-------- Data supplied --------

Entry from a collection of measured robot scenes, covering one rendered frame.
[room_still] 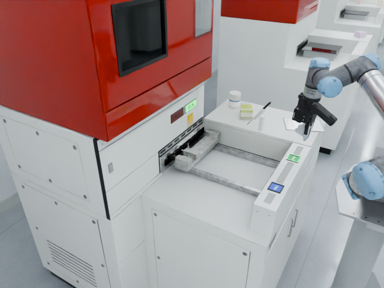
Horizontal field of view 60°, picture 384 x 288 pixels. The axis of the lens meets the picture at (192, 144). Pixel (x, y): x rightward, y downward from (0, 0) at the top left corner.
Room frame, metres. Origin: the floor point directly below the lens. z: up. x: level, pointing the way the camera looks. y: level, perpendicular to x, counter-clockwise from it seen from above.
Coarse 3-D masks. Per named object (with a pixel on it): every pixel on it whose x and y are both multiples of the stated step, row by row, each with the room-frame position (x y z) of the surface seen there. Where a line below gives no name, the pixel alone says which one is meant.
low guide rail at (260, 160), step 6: (216, 144) 1.65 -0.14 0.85; (222, 150) 1.61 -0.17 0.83; (228, 150) 1.59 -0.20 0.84; (234, 150) 1.58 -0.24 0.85; (240, 156) 1.56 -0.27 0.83; (246, 156) 1.54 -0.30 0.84; (252, 156) 1.52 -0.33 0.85; (258, 162) 1.50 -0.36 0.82; (264, 162) 1.48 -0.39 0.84; (270, 162) 1.47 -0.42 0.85; (276, 162) 1.46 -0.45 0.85
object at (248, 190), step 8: (176, 168) 1.45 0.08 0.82; (192, 168) 1.41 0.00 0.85; (200, 176) 1.38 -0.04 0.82; (208, 176) 1.35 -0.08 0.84; (216, 176) 1.34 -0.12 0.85; (224, 184) 1.31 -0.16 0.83; (232, 184) 1.28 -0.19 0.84; (240, 184) 1.28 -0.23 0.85; (248, 192) 1.24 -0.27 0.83; (256, 192) 1.22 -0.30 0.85
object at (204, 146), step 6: (204, 138) 1.66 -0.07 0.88; (210, 138) 1.66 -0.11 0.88; (198, 144) 1.60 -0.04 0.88; (204, 144) 1.60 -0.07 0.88; (210, 144) 1.60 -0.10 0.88; (198, 150) 1.53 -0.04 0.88; (204, 150) 1.53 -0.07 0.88; (186, 156) 1.48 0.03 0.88; (192, 162) 1.42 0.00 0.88; (180, 168) 1.40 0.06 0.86; (186, 168) 1.38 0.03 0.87
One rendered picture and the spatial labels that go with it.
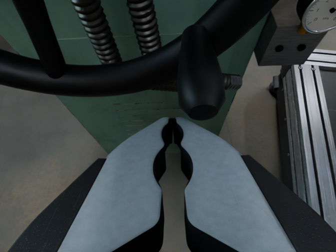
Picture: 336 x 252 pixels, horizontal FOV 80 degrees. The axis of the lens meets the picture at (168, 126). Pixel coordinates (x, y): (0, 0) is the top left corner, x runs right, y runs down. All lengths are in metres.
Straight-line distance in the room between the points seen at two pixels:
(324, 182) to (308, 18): 0.50
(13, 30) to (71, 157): 0.64
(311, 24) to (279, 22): 0.05
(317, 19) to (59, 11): 0.36
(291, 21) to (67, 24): 0.34
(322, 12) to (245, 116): 0.71
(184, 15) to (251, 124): 0.71
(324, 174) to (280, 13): 0.49
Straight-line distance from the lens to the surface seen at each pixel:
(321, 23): 0.35
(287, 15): 0.39
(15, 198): 1.05
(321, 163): 0.75
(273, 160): 0.95
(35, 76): 0.20
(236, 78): 0.33
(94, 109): 0.58
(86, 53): 0.42
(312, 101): 0.85
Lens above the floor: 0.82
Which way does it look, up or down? 62 degrees down
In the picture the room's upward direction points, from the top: 6 degrees counter-clockwise
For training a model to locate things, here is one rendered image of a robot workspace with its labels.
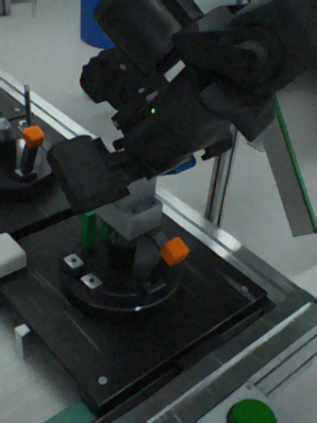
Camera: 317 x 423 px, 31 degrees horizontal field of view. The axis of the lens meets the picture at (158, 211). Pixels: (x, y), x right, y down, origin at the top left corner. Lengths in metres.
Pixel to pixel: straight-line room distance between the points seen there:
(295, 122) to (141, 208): 0.28
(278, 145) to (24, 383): 0.39
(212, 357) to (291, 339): 0.09
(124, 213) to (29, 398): 0.21
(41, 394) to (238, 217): 0.47
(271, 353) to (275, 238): 0.33
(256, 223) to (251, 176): 0.14
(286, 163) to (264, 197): 0.31
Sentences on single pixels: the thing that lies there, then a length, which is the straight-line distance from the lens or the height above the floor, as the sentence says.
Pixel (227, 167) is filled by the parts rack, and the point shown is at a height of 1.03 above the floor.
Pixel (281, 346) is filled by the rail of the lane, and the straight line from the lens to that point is 0.62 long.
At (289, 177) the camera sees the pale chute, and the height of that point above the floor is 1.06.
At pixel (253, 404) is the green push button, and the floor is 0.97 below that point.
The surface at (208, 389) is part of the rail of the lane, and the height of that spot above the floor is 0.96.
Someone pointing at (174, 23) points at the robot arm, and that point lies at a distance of 0.42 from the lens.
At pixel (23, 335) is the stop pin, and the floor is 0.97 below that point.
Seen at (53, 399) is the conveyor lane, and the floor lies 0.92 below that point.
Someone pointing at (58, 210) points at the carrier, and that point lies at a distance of 0.73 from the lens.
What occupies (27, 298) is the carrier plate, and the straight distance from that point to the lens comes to 0.62.
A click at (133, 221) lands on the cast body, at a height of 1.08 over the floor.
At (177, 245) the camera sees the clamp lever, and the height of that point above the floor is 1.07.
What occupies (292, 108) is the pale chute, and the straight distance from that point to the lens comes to 0.75.
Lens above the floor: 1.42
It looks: 38 degrees down
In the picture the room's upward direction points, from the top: 7 degrees clockwise
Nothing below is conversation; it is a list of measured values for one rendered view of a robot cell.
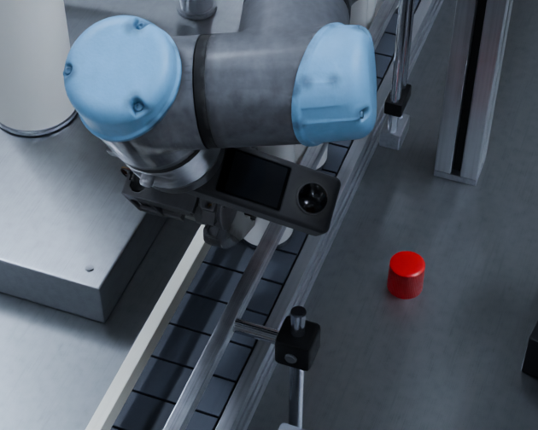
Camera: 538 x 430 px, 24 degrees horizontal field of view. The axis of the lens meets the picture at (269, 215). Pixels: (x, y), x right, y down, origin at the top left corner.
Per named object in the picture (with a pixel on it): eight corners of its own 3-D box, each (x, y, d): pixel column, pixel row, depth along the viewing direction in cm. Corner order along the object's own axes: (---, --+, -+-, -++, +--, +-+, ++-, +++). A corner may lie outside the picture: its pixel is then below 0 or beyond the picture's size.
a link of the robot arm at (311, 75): (371, -35, 82) (208, -23, 84) (365, 72, 74) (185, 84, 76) (381, 59, 88) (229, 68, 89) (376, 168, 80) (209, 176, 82)
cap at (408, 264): (429, 281, 119) (432, 258, 116) (412, 305, 117) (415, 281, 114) (397, 267, 120) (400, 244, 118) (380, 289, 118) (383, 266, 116)
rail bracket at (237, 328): (238, 399, 109) (235, 276, 97) (317, 424, 108) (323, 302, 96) (225, 428, 107) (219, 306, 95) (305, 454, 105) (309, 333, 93)
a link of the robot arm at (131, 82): (183, 119, 75) (49, 127, 77) (221, 173, 86) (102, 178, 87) (186, 0, 77) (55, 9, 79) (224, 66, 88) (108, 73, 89)
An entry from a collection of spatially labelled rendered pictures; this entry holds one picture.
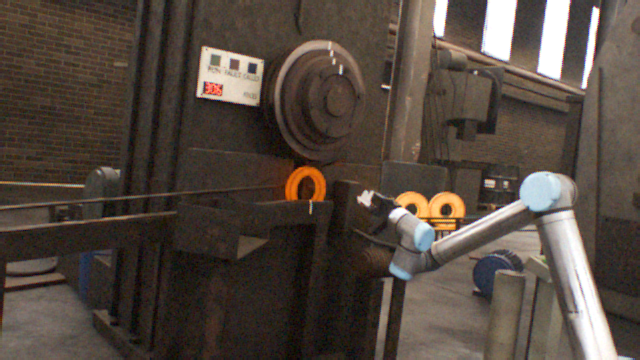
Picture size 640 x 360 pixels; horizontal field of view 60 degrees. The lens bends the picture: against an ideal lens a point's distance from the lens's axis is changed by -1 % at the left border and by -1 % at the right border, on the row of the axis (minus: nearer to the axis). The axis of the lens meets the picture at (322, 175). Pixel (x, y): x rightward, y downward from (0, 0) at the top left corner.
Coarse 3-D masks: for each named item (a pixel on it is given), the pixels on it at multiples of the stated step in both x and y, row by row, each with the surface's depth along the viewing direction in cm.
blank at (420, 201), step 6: (408, 192) 239; (414, 192) 239; (402, 198) 238; (408, 198) 239; (414, 198) 239; (420, 198) 239; (402, 204) 239; (420, 204) 239; (426, 204) 240; (420, 210) 239; (426, 210) 240; (420, 216) 240; (426, 216) 240
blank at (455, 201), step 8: (448, 192) 241; (432, 200) 241; (440, 200) 240; (448, 200) 240; (456, 200) 241; (432, 208) 240; (456, 208) 241; (464, 208) 241; (432, 216) 240; (440, 216) 240; (456, 216) 241
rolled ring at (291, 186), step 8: (304, 168) 222; (312, 168) 224; (296, 176) 219; (304, 176) 222; (312, 176) 226; (320, 176) 227; (288, 184) 219; (296, 184) 220; (320, 184) 228; (288, 192) 219; (320, 192) 228

--------

= Exercise requirements =
Repeat exactly the lines above, from the line that contains "Nothing below is" down through the line that contains "An entry from". Include both of those lines and none of the pictures.

= The completed task =
Nothing below is conversation; it is a list of measured values for one rendered view of a robot cell.
Camera: 538 x 430 px, 24 degrees horizontal field of view. The axis of the lens meets the picture at (269, 215). Pixels: (x, y), x right, y down, origin at the top left corner.
Per named object in the picture (with a pixel on it): eight corners of its own 3-D box, each (x, y, d): pixel column, pixel row, depth along the viewing direction in cm. Corner order along the object's own axes: (---, --+, -+-, -++, +--, +-+, ++-, +++). A corner may lie outside the picture: its pixel is then below 0 or beyond the picture's size.
a link of the robot arm at (311, 75): (371, -35, 82) (208, -23, 84) (365, 72, 74) (185, 84, 76) (381, 59, 88) (229, 68, 89) (376, 168, 80) (209, 176, 82)
cap at (408, 264): (429, 281, 119) (432, 258, 116) (412, 305, 117) (415, 281, 114) (397, 267, 120) (400, 244, 118) (380, 289, 118) (383, 266, 116)
rail bracket at (237, 328): (238, 399, 109) (235, 276, 97) (317, 424, 108) (323, 302, 96) (225, 428, 107) (219, 306, 95) (305, 454, 105) (309, 333, 93)
a link of the robot arm at (131, 82): (183, 119, 75) (49, 127, 77) (221, 173, 86) (102, 178, 87) (186, 0, 77) (55, 9, 79) (224, 66, 88) (108, 73, 89)
An entry from a collection of spatially labelled rendered pictures; this entry holds one picture.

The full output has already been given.